Part 6 of a 10-part series previewing the NFL draft and analyzing the Bears’ needs.
For all Ryan Pace’s hits — and misses — in his three seasons as the Bears’ general manager, no position has fared better than defensive line.
Defensive end Akiem Hicks, signed in 2016 and then given a lucrative extension on the eve of last season’s opener, has been Pace’s best get in free agency.
Short of running back Jordan Howard — who Pace stole with a fifth-round pick — perhaps none of his draft selections have been more consistently productive than nose tackle Eddie Goldman, who went No. 39 overall in 2015.
If Pace is able to sign Goldman to a contract extension before the final year of his rookie deal — the Bears are trying — he could have two stellar talents locked up for the next four years, when Hicks’ deal expires.
The Bears, of course, have three starting defensive line positions.
Their interest in drafting someone to develop alongside Hicks and Goldman depends on how vital they view that third spot to be. The Bears typically rotate defensive linemen, lessening the need for an every-down end opposite Hicks, who played about 85 percent of the team’s snaps last year. In nickel and dime packages, Bears defensive coordinator Vic Fangio often replaces an end with a linebacker in hopes of creating pass-rush mismatches.
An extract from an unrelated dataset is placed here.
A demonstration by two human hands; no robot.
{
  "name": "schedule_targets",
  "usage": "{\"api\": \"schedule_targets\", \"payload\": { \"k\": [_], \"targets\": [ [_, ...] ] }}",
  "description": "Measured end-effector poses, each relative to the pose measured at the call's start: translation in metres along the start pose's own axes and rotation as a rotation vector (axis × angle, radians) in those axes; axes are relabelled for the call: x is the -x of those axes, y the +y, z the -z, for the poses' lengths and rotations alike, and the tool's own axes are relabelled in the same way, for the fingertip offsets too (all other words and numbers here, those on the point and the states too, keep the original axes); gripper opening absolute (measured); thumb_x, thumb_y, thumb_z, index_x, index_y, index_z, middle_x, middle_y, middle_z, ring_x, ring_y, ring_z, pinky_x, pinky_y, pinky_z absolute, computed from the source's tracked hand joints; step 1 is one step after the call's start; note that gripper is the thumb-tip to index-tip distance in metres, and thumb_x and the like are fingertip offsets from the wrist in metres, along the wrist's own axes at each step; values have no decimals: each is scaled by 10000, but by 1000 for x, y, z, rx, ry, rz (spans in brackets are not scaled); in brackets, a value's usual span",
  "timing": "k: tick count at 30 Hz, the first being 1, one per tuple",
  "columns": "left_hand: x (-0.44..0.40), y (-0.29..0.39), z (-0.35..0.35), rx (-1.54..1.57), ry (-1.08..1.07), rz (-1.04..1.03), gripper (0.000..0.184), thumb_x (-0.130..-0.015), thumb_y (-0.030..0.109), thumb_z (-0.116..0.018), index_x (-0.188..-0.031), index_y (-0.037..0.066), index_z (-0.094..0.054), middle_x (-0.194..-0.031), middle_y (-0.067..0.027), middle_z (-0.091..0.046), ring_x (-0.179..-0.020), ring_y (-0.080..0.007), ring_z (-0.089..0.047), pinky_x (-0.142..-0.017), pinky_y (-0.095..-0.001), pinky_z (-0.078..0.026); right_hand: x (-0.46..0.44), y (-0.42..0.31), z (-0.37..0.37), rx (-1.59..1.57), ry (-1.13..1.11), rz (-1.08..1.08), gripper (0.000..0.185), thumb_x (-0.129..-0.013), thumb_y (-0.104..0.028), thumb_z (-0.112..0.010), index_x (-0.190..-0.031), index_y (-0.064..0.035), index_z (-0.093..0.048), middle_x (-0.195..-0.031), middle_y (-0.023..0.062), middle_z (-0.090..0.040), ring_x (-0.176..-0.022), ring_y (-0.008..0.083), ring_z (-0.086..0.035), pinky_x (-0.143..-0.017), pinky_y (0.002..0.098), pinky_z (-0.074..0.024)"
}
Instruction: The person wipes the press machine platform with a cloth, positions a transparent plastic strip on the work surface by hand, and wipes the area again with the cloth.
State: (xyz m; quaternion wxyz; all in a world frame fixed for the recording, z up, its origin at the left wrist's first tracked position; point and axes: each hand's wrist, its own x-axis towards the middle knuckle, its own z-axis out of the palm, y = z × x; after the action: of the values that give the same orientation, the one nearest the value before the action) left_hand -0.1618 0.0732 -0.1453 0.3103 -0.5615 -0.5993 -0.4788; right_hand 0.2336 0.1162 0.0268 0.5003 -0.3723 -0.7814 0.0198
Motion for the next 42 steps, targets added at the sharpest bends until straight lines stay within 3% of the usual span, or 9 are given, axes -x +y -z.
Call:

The Bears never settled on an end to start alongside Hicks last year. Jonathan Bullard, who Pace drafted in the third round in 2016, played 40 percent of the Bears’ defensive snaps, veteran Mitch Unrein 37 percent and former undrafted free agent Roy Robertson-Harris 20 percent. At the end of the season, Pace singled out Bullard and Robertson-Harris as players who made significant leaps during the year.